Work out how many lines in the entries contain the string "falls", and give nothing but that number.

Data shown START

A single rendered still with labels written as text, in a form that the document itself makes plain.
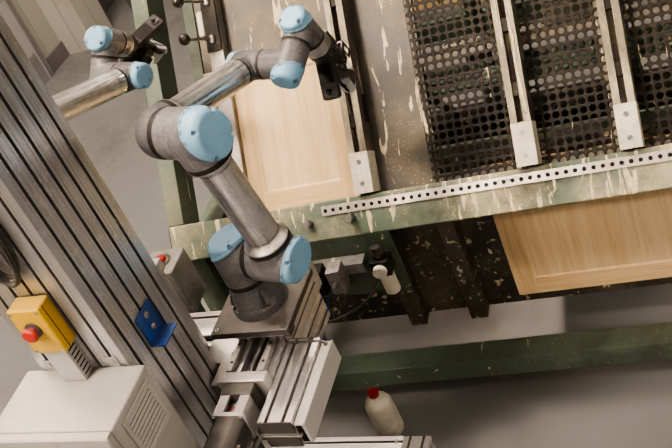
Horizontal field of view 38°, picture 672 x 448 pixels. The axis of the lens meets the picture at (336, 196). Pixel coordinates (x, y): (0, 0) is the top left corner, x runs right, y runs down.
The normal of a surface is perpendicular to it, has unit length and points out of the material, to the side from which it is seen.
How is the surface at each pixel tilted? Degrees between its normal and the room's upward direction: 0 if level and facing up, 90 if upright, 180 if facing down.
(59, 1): 90
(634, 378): 0
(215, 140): 82
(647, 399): 0
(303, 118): 54
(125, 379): 0
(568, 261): 90
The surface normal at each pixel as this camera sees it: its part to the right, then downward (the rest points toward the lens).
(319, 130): -0.36, 0.06
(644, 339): -0.35, -0.76
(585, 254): -0.19, 0.63
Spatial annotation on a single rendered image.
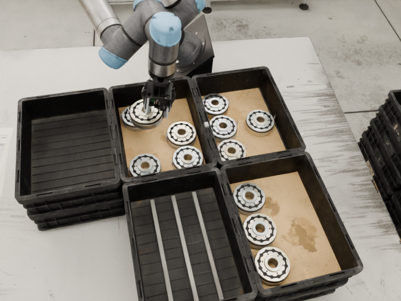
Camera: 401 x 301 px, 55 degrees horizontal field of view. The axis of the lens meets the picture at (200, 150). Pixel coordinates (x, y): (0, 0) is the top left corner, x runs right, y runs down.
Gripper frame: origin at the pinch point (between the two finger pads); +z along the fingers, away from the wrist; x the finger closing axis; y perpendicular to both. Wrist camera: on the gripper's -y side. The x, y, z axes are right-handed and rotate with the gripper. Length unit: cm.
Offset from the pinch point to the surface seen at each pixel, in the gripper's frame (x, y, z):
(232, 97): 28.6, -24.0, 13.5
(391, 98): 113, -50, 28
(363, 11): 166, -208, 78
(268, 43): 51, -73, 23
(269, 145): 40.8, -1.4, 12.7
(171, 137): 5.9, -1.5, 13.7
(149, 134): -1.7, -4.4, 17.3
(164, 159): 4.4, 6.1, 16.9
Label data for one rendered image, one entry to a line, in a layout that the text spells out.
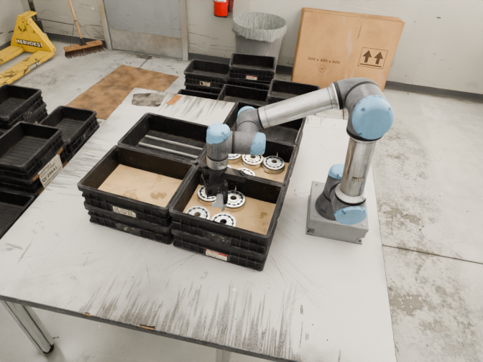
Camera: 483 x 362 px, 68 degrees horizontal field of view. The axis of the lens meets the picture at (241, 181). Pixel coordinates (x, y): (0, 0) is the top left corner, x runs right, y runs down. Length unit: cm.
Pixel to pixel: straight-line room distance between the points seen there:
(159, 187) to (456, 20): 369
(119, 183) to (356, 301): 111
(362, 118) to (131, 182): 103
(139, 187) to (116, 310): 53
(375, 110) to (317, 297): 75
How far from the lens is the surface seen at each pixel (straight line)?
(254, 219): 149
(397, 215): 297
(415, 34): 452
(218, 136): 113
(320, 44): 423
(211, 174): 125
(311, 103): 124
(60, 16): 539
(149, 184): 165
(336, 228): 162
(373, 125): 114
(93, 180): 164
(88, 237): 167
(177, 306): 142
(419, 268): 270
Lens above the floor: 194
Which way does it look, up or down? 42 degrees down
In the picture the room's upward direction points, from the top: 5 degrees clockwise
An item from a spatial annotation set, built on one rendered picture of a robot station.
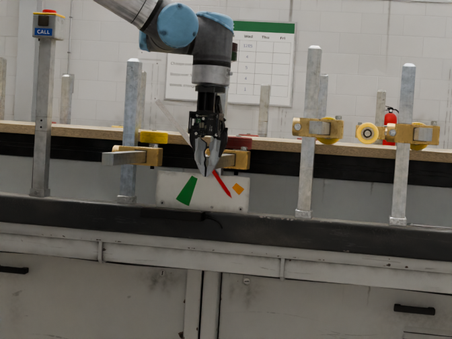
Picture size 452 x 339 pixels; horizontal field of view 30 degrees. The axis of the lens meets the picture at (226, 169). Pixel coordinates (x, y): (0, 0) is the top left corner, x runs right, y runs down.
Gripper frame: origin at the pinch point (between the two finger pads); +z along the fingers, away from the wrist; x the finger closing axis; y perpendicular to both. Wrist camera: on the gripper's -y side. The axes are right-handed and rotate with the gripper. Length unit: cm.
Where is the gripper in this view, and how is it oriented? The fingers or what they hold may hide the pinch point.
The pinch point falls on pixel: (206, 171)
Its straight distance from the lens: 200.6
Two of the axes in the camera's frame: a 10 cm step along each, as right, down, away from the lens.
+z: -0.7, 10.0, 0.3
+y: -1.8, 0.2, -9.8
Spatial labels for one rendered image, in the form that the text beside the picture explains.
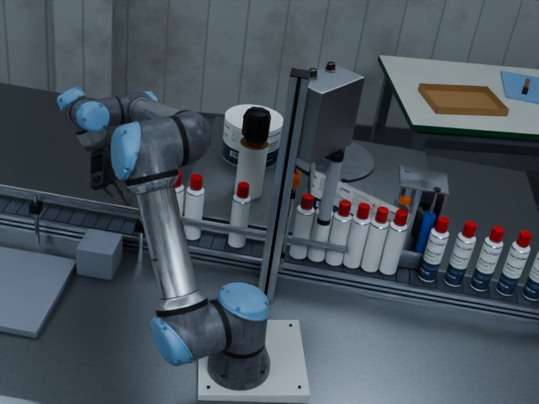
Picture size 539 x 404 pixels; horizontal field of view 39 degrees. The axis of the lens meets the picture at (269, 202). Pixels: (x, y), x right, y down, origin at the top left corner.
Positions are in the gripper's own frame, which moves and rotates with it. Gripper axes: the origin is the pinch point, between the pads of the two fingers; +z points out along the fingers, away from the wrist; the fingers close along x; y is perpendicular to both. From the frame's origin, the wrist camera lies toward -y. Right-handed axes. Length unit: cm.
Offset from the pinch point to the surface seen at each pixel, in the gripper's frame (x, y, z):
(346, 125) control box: -69, -8, -6
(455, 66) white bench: -91, 191, 71
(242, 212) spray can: -31.5, -2.1, 12.2
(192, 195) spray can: -20.4, -2.3, 2.5
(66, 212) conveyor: 20.0, 1.3, -2.6
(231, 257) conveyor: -23.4, -5.2, 23.7
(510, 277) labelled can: -95, -2, 56
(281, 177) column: -51, -17, -2
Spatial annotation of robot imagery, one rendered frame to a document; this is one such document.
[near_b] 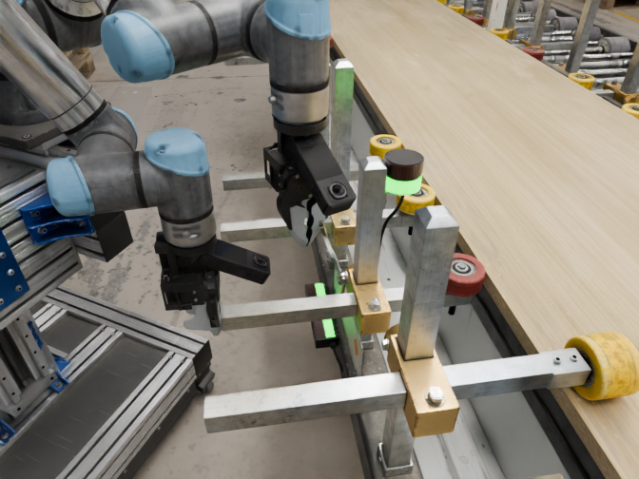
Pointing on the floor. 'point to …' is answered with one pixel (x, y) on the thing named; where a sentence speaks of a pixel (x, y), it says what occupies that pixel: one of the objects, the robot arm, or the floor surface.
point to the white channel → (496, 14)
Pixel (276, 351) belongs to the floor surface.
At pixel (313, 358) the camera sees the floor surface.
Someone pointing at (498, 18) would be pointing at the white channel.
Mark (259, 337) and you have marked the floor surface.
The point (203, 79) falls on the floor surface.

Data shown END

Answer for this exercise: 2